= Index-linked Savings Certificates =

Index-linked Savings Certificates are British inflation linked bonds from National Savings and Investments, the state-owned savings bank in the United Kingdom. The bond terms are typically 2, 3 or 5 years. The returns are linked to Retail Price Index (RPI) with a tiny added interest rate on top. The Bonds can now only be cashed in at maturity.

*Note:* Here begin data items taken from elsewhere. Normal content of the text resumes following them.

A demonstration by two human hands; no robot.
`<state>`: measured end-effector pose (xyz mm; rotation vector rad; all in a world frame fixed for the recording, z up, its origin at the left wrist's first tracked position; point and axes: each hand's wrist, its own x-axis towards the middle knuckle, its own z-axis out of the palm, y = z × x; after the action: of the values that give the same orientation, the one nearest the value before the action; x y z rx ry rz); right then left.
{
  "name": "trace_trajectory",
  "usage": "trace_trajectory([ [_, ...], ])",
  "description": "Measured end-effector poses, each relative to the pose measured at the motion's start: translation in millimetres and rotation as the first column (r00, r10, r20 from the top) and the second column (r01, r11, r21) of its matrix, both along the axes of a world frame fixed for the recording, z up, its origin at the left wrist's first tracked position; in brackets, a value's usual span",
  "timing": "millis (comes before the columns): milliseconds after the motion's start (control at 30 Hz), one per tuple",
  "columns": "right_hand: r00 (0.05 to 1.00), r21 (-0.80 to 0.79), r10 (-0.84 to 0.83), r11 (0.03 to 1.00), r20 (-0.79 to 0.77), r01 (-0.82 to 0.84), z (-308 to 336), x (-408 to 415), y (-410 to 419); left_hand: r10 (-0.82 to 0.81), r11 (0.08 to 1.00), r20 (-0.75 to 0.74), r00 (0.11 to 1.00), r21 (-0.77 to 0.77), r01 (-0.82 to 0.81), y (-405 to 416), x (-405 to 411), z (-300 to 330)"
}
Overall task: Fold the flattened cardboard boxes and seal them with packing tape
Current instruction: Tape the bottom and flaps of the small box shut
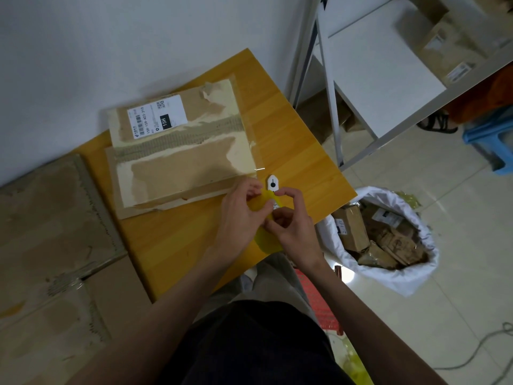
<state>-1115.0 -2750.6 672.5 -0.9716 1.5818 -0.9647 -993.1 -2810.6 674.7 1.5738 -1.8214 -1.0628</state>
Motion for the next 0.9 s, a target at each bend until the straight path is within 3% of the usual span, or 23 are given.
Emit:
trace_trajectory([
  [467, 0.998, -0.004, -0.008, 1.000, 0.068, 0.009, 6.0, -5.5, 5.1, -0.068, 0.992, 0.044, 0.997, -0.105, 0.072, 1.5, -1.3, 0.6],
  [900, 0.985, -0.013, -0.010, 1.000, 0.173, 0.013, 12.8, -10.3, 11.1, -0.044, 0.991, -0.023, 0.999, -0.126, 0.041, 9.8, -2.0, 4.4],
])
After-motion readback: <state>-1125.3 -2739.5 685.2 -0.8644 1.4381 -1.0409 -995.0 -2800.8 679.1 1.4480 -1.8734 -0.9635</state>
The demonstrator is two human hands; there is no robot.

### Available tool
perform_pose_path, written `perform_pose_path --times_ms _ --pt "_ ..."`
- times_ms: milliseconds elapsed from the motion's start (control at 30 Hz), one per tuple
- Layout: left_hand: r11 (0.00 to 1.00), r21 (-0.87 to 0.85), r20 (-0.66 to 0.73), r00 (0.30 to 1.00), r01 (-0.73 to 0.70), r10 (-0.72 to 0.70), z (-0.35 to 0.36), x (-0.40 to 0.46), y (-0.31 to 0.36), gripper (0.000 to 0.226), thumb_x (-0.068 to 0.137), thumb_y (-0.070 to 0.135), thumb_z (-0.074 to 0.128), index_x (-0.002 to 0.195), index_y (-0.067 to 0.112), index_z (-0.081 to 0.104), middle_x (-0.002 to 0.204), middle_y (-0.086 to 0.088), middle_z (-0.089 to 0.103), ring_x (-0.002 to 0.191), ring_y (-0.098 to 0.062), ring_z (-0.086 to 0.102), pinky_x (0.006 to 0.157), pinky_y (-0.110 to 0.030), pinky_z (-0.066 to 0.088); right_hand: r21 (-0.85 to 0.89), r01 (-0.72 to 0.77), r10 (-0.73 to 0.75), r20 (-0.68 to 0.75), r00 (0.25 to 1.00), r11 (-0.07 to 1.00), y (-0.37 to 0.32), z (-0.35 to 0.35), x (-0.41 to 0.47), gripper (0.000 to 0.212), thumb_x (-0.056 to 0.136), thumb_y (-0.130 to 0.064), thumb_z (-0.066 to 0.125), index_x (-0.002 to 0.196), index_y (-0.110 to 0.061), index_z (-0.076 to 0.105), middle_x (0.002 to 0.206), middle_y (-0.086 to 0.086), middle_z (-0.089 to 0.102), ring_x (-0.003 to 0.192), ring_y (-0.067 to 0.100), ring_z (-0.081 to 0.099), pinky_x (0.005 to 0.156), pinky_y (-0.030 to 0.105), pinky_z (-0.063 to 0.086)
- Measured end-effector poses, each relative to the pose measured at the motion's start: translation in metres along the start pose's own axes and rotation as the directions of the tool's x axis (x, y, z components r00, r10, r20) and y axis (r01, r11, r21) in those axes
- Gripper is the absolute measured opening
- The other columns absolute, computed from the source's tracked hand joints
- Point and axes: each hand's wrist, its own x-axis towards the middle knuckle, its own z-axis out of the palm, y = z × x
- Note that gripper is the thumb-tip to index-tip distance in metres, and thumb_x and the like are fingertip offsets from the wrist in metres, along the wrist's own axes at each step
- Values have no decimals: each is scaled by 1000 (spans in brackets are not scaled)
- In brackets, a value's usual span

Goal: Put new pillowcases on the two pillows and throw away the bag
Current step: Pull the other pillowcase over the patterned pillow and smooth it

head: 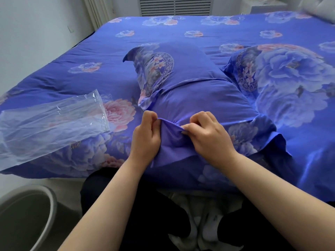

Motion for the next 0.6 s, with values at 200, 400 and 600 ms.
perform_pose_path --times_ms 200,400,600 --pt "975 131 692 688 180 -220 2 51 3 22 94 17 49 72 19 45 64 8 47 67 -10 41 65 -27 37 -52 -445 443 253 860 894 -21 -2 18 21 95 -25 42 88 -11 57 78 13 66 74 39 58 59 35 32" --pt "977 210 194 979 25 -67 7 28 6 16 89 27 60 78 18 53 70 5 57 69 -18 50 66 -32 40 -103 -657 608 506 612 747 9 23 46 27 98 -29 39 91 -10 56 106 17 64 98 37 56 70 32 33" --pt "873 371 48 946 -315 321 17 -46 7 38 90 44 58 104 10 69 104 -2 68 96 -22 60 86 -34 48 -68 -668 570 589 573 741 14 25 50 30 93 -21 44 66 -10 50 79 13 61 75 30 49 64 30 33"
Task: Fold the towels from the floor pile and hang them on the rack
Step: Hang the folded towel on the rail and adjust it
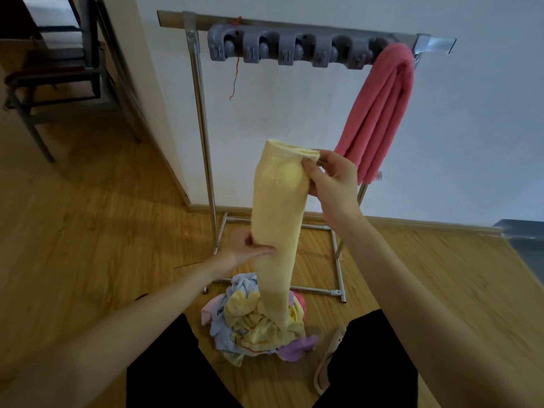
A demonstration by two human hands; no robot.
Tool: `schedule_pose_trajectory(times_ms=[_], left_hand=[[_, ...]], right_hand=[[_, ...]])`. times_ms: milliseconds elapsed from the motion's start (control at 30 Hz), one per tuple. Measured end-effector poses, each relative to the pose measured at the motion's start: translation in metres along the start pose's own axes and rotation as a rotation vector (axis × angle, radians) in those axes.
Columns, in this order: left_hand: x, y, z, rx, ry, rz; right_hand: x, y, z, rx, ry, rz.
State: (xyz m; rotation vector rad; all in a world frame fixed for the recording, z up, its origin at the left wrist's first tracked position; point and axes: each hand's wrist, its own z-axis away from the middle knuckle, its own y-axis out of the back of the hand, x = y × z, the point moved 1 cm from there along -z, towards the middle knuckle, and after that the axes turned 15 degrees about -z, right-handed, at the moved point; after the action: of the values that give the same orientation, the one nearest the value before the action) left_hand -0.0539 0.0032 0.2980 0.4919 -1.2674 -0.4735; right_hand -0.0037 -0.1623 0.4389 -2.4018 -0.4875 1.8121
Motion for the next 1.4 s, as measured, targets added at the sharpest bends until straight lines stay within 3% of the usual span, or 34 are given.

Index-linked Savings Certificates are free from UK income tax making them relatively attractive to tax-payers, particularly higher rate tax-payers. They are backed by the Treasury of the UK Government so are considered to be safe deposits. The certificates used to be informally known as "Granny Bonds" because they were originally only available to savers who were over the retirement age. This is no longer the case.

== Issues ==
The bonds come in issues. Each issue has a per person investment limit, which as of 2011 was £15,000.

3 Year Issues
| Date | Issue | Return |
| 19 July 2010 | withdrawn | N/A |
| 7 April 2010 | 20th Issue | RPI + 1.00% |
| 29 April 2009 | 19th Issue | RPI + 1.00% |
| 18 June 2008 | 18th Issue | RPI + 1.00% |
| 21 May 2008 | 17th Issue | RPI + 0.70% |
| 2 April 2008 | 16th Issue | RPI + 0.25% |
| 25 April 2007 | 15th Issue | RPI + 1.35% |
| 26 October 2006 | 14th Issue | RPI + 1.15% |
| 20 May 2006 | 13th Issue | RPI + 1.05% |
| 13 April 2006 | 12th Issue | RPI + 0.90% |

5 Year Issues
| Date | Issue | Return |
| 7 September 2011 | withdrawn | N/A |
| 12 May 2011 | 48th Issue | RPI + 0.50% |
| 19 July 2010 | withdrawn | N/A |
| 7 April 2010 | 47th Issue | RPI + 1.00% |
| 29 April 2009 | 46th Issue | RPI + 1.00% |
| 18 June 2008 | 45th Issue | RPI + 1.00% |
| 21 May 2008 | 44th Issue | RPI + 0.70% |
| 2 April 2008 | 43rd Issue | RPI + 0.35% |
| 25 April 2007 | 42nd Issue | RPI + 1.35% |
| 20 May 2006 | 41st Issue | RPI + 1.15% |
| 13 April 2006 | 40th Issue | RPI + 0.95% |

2 Year Issues
| Date | Issue | Return |
| 13 April 2006 | ?th Issue | RPI + 0.85% |

On 19 July 2010, due to high investment levels the certificates were withdrawn from general sale in order to keep investments within the financing target set by HM Treasury. After re-introduction in May 2011, this happened again on 7 September 2011.